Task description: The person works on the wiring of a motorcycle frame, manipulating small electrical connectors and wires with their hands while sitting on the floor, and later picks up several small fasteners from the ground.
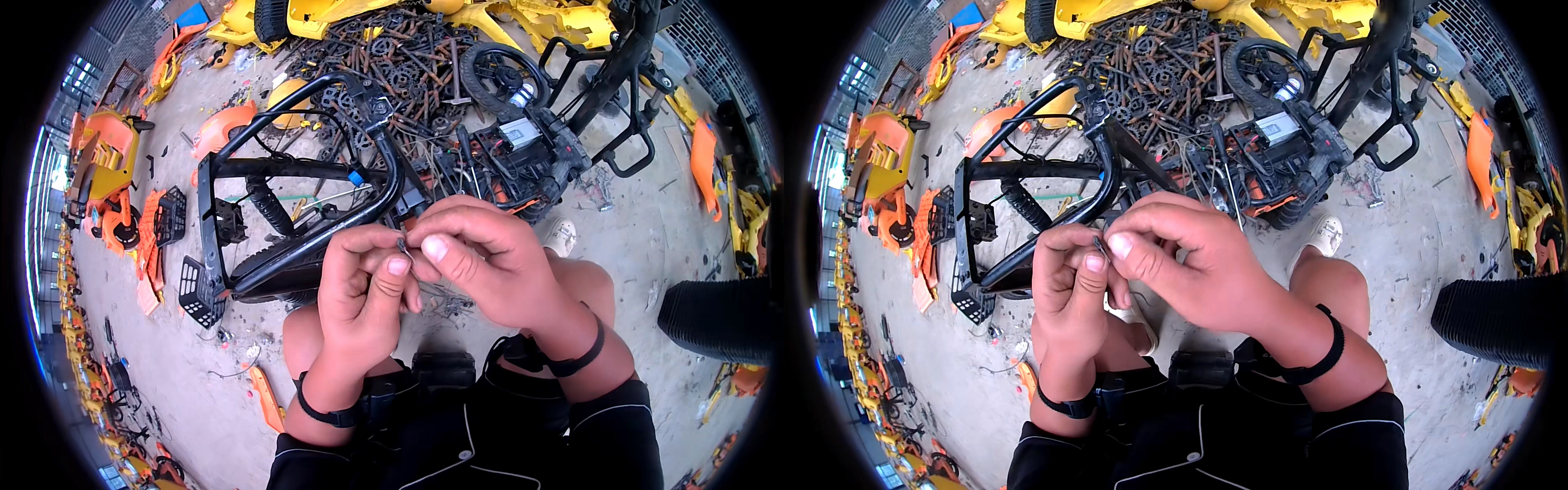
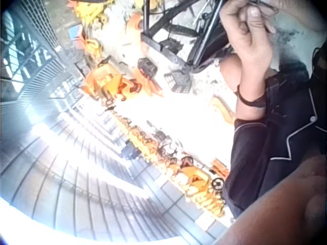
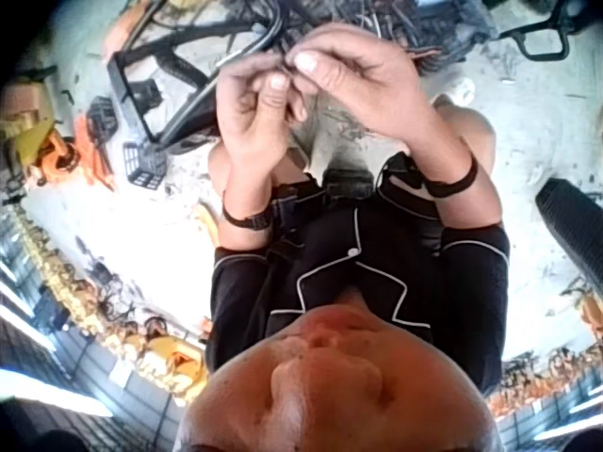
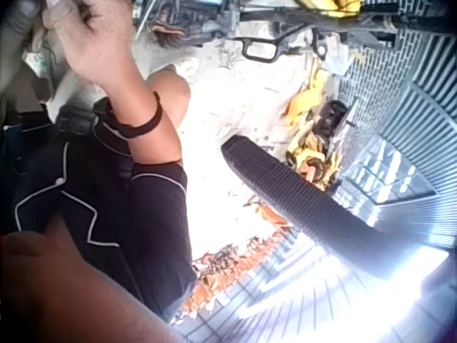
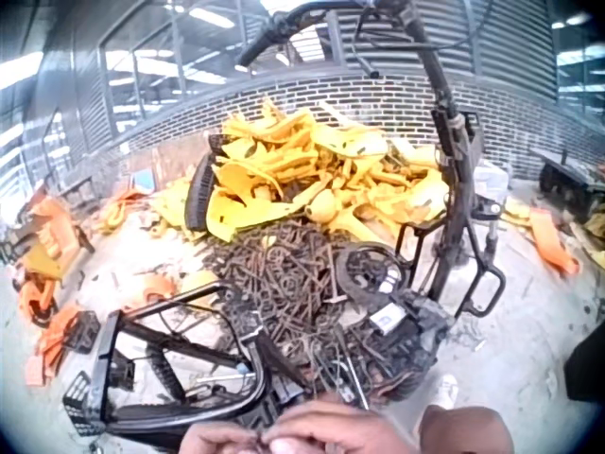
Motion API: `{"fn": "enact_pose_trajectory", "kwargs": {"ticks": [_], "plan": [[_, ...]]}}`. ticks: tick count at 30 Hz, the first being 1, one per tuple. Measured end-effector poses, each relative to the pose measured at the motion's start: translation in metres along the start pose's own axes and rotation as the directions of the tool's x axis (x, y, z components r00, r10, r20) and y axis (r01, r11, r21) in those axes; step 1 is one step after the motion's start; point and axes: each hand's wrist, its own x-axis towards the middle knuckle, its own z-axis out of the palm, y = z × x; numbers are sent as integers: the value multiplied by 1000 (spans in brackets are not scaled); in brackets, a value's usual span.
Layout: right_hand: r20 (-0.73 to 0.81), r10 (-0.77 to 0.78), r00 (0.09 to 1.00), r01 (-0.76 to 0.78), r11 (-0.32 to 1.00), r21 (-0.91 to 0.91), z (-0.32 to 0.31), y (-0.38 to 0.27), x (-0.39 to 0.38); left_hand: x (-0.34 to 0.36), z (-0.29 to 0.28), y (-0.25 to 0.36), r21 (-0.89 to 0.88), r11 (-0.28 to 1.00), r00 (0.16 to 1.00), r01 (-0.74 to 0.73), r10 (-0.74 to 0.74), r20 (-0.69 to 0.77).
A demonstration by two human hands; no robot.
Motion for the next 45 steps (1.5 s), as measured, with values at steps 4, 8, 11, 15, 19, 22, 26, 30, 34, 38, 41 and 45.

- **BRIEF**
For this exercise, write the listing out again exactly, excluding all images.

- **TASK RESPONSE**
Task description: The person works on the wiring of a motorcycle frame, manipulating small electrical connectors and wires with their hands while sitting on the floor, and later picks up several small fasteners from the ground.
Motion API: `{"fn": "enact_pose_trajectory", "kwargs": {"ticks": [_], "plan": [[_, ...]]}}`. ticks: tick count at 30 Hz, the first being 1, one per tuple. Measured end-effector poses, each relative to the pose measured at the motion's start: translation in metres along the start pose's own axes and rotation as the directions of the tool's x axis (x, y, z components r00, r10, r20) and y axis (r01, r11, r21) in those axes; step 1 is one step after the motion's start; point and axes: each hand's wrist, its own x-axis towards the middle knuckle, its own z-axis out of the palm, y = z × x; numbers are sent as integers: the value multiplied by 1000 (spans in brackets are not scaled); in brackets, a value's usual span.
Layout: right_hand: r20 (-0.73 to 0.81), r10 (-0.77 to 0.78), r00 (0.09 to 1.00), r01 (-0.76 to 0.78), r11 (-0.32 to 1.00), r21 (-0.91 to 0.91), z (-0.32 to 0.31), y (-0.38 to 0.27), x (-0.39 to 0.38); left_hand: x (-0.34 to 0.36), z (-0.29 to 0.28), y (-0.25 to 0.36), r21 (-0.89 to 0.88), r11 (-0.28 to 1.00), r00 (0.16 to 1.00), r01 (-0.74 to 0.73), r10 (-0.74 to 0.74), r20 (-0.69 to 0.77).
A demonstration by two human hands; no robot.
Motion for the next 45 steps (1.5 s), as measured, with values at steps 4, 8, 11, 15, 19, 22, 26, 30, 34, 38, 41 and 45.

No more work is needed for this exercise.